“This kind of aid to decisions, spread across tens of thousands of decisions every day, leads to much, much lower costs with no intrusion on clinical autonomy”

– David Blumenthal, M.D., M.P.P., National Coordinator for Health Information Technology, U.S. Department of Health & Human Services, speaking at Weill-Cornell Medical College, Sept. 15, 2010

Last week I had the opportunity to hear Dr. David Blumenthal, head honcho for national health IT development, give a presentation on electronic health records (EHR), the future of health information technology (IT) and meaningful use. He spoke at a health policy colloquium at Weill-Cornell Medical College.

The points he made were clear – to begin, that health IT encompasses three areas of value:

1. Electronic Health Records (EHR)

2. Health Information Exchange (HIE)

3. Clinical Decision support (CDS)

Notes on Electronic Health Records:

“What do patients think if you ask them what’s the value of an EHR?” he half-asked the audience, a group of 250 or so, mainly physicians. He answered: “No more clipboards.”

The problem is that doctors are reluctant to take on electronic systems. Prior to the Health Information Technology for Economic and Clinical Health Act (or HITECH Act) of 2009, only 6 percent of physicians used fully-functional EHRs; only 20 percent used any EHR in their practices. Hospitals weren’t doing any better, he said. We’re running far behind our European counterparts in this arena.

“What’s the barrier?” he asked, and answered: “Money is numbers one through eight.
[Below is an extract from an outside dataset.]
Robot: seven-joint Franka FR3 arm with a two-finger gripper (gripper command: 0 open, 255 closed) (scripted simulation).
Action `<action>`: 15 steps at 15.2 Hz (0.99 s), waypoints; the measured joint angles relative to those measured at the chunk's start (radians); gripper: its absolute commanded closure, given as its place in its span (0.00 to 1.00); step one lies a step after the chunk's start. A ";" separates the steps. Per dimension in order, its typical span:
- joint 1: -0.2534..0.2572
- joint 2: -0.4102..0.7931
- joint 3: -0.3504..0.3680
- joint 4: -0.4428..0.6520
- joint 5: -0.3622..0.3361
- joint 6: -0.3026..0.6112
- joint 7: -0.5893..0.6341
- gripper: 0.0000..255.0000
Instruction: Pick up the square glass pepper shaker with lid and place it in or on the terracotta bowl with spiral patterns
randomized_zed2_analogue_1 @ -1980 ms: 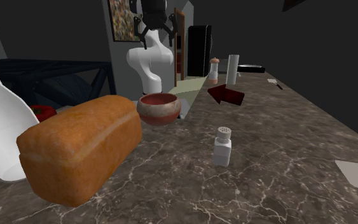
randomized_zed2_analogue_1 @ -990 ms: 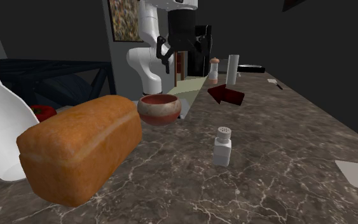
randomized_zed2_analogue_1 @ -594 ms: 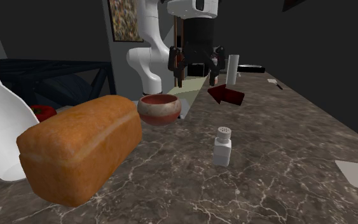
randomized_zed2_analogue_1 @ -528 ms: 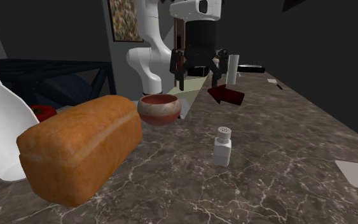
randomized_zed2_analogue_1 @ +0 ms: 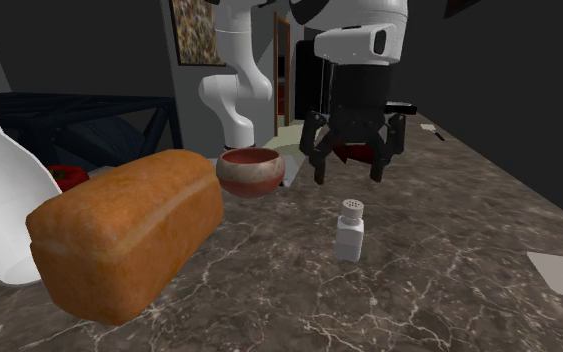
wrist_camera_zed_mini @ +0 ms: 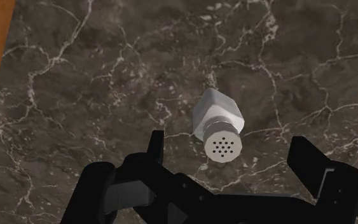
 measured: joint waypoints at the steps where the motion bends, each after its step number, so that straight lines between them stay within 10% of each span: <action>1: 0.005 0.023 -0.001 0.024 -0.009 -0.002 0.006 0.00; 14: 0.012 0.087 -0.010 0.011 -0.033 0.075 0.024 0.00; 15: 0.012 0.087 -0.010 0.011 -0.033 0.075 0.024 1.00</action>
Then logistics, technical problems and fear.”

Physicians, and hospitals, are concerned about buying into systems that will become obsolete. “And it’s a psychological issue,” he added. “That comes in whenever you’re asking people to change.”
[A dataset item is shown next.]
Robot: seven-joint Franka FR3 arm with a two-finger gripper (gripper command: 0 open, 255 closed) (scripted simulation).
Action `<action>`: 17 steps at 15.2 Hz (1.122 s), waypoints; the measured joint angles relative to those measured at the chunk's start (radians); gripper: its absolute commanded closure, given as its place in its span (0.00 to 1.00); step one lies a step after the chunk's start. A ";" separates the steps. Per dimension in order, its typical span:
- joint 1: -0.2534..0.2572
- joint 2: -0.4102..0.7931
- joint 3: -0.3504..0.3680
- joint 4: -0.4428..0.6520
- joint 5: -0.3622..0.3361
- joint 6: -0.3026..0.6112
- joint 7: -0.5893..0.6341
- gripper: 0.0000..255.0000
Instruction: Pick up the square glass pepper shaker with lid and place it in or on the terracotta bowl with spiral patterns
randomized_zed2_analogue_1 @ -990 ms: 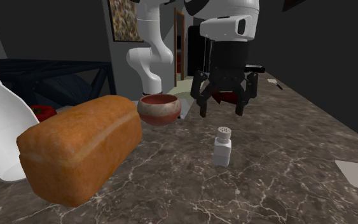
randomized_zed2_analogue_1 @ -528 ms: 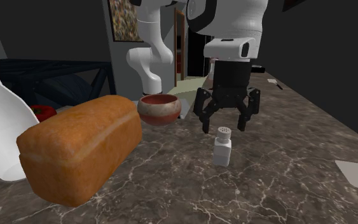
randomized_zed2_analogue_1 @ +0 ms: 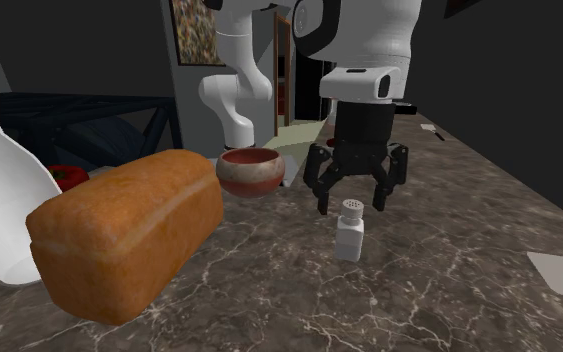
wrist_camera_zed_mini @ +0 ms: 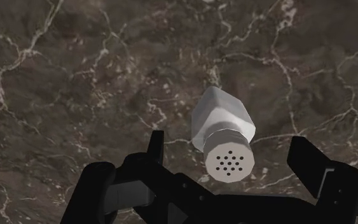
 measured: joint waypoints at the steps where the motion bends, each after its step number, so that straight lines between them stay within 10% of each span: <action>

The benefit of EHRs will be more efficient care and better health outcomes. As things stand, the quality of a nurse or doctor’s care is limited by the information they have about the patient in front of them. If providers have access to a patient’s compete record – say a cardiologist who’s evaluating a patient with notes provided by the primary care provider (PCP) – that’ll save both parties (patient and doctor) time, reduce duplication of tests and facilitate the coordination of care.

But the real value in EHR, he suggests, is in the system’s potential output of information: “Cutting down the rate of dissemination of conventional information from 17 years down to months to weeks.” What he means, as I understand it, is that by having current findings – published data and recommendations – linked to a patient’s electronic chart and diagnostic codes, the doctors will see and (hopefully) read new materials having to do with their patients’ medical conditions.

Notes on Health Information Exchange:

This component of health IT relies on having a common language. “If physicians don’t speak the same language, their computers won’t either.” He emphasized the need for standard terms using this example: there are many ways to say “high blood pressure” in English; for a health information exchange to be functional, we need to agree on one term and use it.

“Information exchange is a team sport,” he considered further. “It’s a challenge, and we’re not always good at voluntary collaboration.”

Next, he listed some HIE essentials:

– a vocabulary and statistics (I’m not sure why these were paired as he spoke);

– a way of packaging information that it can travel on the Internet;

– electronic directories, so information goes where it should;

– protocols for delivery;

– security in transit.

What will it take to get physicians on board with this kind of plan? “We need economic incentives, trust, and requirements,” he indicated. Mandates might, in the future, involve licensing boards and other accrediting agencies that would test physicians’ competency in HIT. In his view, managing electronic information is an essential skill for doctors to provide effective medical care.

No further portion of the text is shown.